With another utilities industry client, Melvin was faced with an insured with a loss ratio of greater than 100 percent. Engaging multiple carriers, she worked to secure a renewal nearly 33 percent cheaper than the expiring coverage.
Or take Vincent Flood, winner in the financial category. "We've been a challenging risk to insurers over the last two years," one client explained.
Why? In addition to a large property placement, including terrorism coverage, this client had a new captive that needed coverage and a new headquarters coming out of construction.
None of these situations was easy, but Flood and team pulled off the needed solutions.
"I couldn't be happier," the client said.
FIRST TIME, LASTING IMPACT
This year, 92 out of our 144 Power Broker® winners were first-time winners, more first-time winners than ever before (with the exception of our first year, of course).
Thanks to the influx of so much new blood, we got an even wider view of the innovative work being done in insurance brokering. (To see in-depth profiles of some of these first-timers, see our story here.)
We met Stu Cohen, a principal and founder of the Somers, N.Y.-based City Builders Owners Insurance program, a subsidiary of Stuart E. Cohen Ltd./Somers Agency.
Cohen saw an opening in the smaller commercial real estate space and walked through the door. He's reached the seven-figure point in his first year of business and saved his clients as much as 30 percent on their insurance premiums--while getting them better coverage.
Marsh's Jon Finley broke through in the chemical sector. With a global recession roiling manufacturing and energy, Finley dove into the M&A activity that came about due to so much economic dislocation and kept coming up with solutions. One chemical sector risk manager told us that Finley was able to save him 40 percent on his combined programs' premiums in just such a merger.
It says something about the depth of experience in insurance--how many able veterans are out there--that many first-time winners have 20, even 35 years in the business.
That's the case with Mark McGinnis, a Los Angeles-based senior vice president and managing director at Marsh who has 35 years of experience in insurance.
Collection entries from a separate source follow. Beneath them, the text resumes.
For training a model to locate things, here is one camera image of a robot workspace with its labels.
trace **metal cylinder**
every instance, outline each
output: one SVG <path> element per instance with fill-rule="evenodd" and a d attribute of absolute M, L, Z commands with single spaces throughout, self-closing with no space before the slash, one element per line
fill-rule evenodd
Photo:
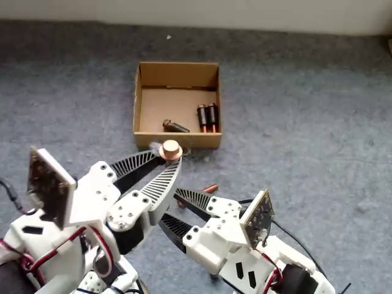
<path fill-rule="evenodd" d="M 216 133 L 219 123 L 218 106 L 215 103 L 210 103 L 206 108 L 206 112 L 208 125 L 212 127 L 213 133 Z"/>
<path fill-rule="evenodd" d="M 166 132 L 173 132 L 173 133 L 189 133 L 189 129 L 186 127 L 181 126 L 175 122 L 172 122 L 170 119 L 165 119 L 162 123 Z"/>
<path fill-rule="evenodd" d="M 217 184 L 213 184 L 213 185 L 203 189 L 204 192 L 210 193 L 210 194 L 214 193 L 217 190 L 218 190 L 218 185 Z"/>
<path fill-rule="evenodd" d="M 206 105 L 201 104 L 197 107 L 198 124 L 203 133 L 207 133 L 207 113 Z"/>

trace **cardboard box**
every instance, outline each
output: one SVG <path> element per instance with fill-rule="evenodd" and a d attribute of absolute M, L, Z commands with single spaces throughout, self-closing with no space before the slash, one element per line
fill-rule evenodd
<path fill-rule="evenodd" d="M 188 148 L 218 148 L 222 138 L 219 67 L 216 63 L 141 62 L 135 78 L 134 136 L 138 147 L 173 139 Z M 197 106 L 216 103 L 219 128 L 203 133 Z M 164 132 L 170 119 L 189 133 Z"/>

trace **black wire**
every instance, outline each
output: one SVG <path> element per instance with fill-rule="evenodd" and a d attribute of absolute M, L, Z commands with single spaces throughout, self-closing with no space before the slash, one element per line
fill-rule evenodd
<path fill-rule="evenodd" d="M 340 292 L 340 294 L 344 294 L 351 286 L 351 283 L 348 283 L 347 286 L 343 289 L 343 291 Z"/>
<path fill-rule="evenodd" d="M 13 187 L 13 185 L 11 185 L 11 183 L 9 183 L 6 179 L 4 178 L 0 178 L 0 185 L 3 186 L 3 188 L 6 190 L 8 198 L 10 199 L 10 201 L 15 205 L 16 209 L 21 212 L 24 215 L 27 216 L 31 216 L 34 213 L 36 213 L 36 210 L 30 211 L 30 212 L 26 212 L 23 209 L 22 204 L 20 203 L 19 199 L 18 199 L 18 193 L 16 192 L 15 188 Z"/>
<path fill-rule="evenodd" d="M 143 292 L 141 292 L 140 290 L 137 289 L 129 289 L 127 292 L 125 293 L 137 293 L 137 294 L 142 294 Z"/>
<path fill-rule="evenodd" d="M 112 290 L 116 291 L 118 294 L 124 294 L 123 291 L 121 291 L 119 288 L 115 287 L 115 286 L 109 286 L 109 288 L 111 288 Z"/>
<path fill-rule="evenodd" d="M 76 291 L 80 291 L 80 292 L 87 293 L 87 294 L 96 294 L 93 291 L 85 290 L 85 289 L 82 289 L 82 288 L 77 288 Z"/>
<path fill-rule="evenodd" d="M 252 202 L 253 199 L 245 199 L 245 200 L 239 200 L 238 203 L 239 204 L 246 204 L 246 203 L 250 203 Z M 322 269 L 322 267 L 320 266 L 320 264 L 317 262 L 317 260 L 313 257 L 313 255 L 311 254 L 310 250 L 304 245 L 304 243 L 301 242 L 301 240 L 295 236 L 292 232 L 290 232 L 289 230 L 287 230 L 286 228 L 284 228 L 280 223 L 278 223 L 276 220 L 272 220 L 272 223 L 274 223 L 278 228 L 280 228 L 283 232 L 285 232 L 286 234 L 288 234 L 288 236 L 290 236 L 294 241 L 296 241 L 304 250 L 305 252 L 308 254 L 308 256 L 311 258 L 311 260 L 314 262 L 314 264 L 316 265 L 317 269 L 319 272 L 321 272 L 325 277 L 326 274 L 324 272 L 324 270 Z"/>
<path fill-rule="evenodd" d="M 143 291 L 143 287 L 141 286 L 141 283 L 140 283 L 140 281 L 139 281 L 139 279 L 137 279 L 136 280 L 136 284 L 137 284 L 137 287 L 140 289 L 140 294 L 145 294 L 145 292 Z"/>
With the Southwest looking like a place where water wars are set to break out any minute, McGinnis was project director for major wrap-up programs for groups such as the Southern Nevada Water Authority. McGinnis and his team developed a specially tailored program for a tunnel project under Lake Mead designed to bring water to Las Vegas.
We also learned about Mike Honeycutt, part of a crack education team at Willis led by repeat winner Mark Goode. Honeycutt and the Willis team pulled off an insurance coup in a volatile political climate in a Southern state that will have to remain nameless.
With longtime local, entrenched, political and business insurance partners screaming every step of the way, Honeycutt and his team were able to meet the demands of state education officials who wanted to combine the insurance programs for nine institutions of higher learning.
These are just some of the stories you will find in this issue. Stories of your fellow professionals who are giving your craft a very good name. Even if you didn't win, many of you will no doubt walk prouder after hearing these inspiring stories.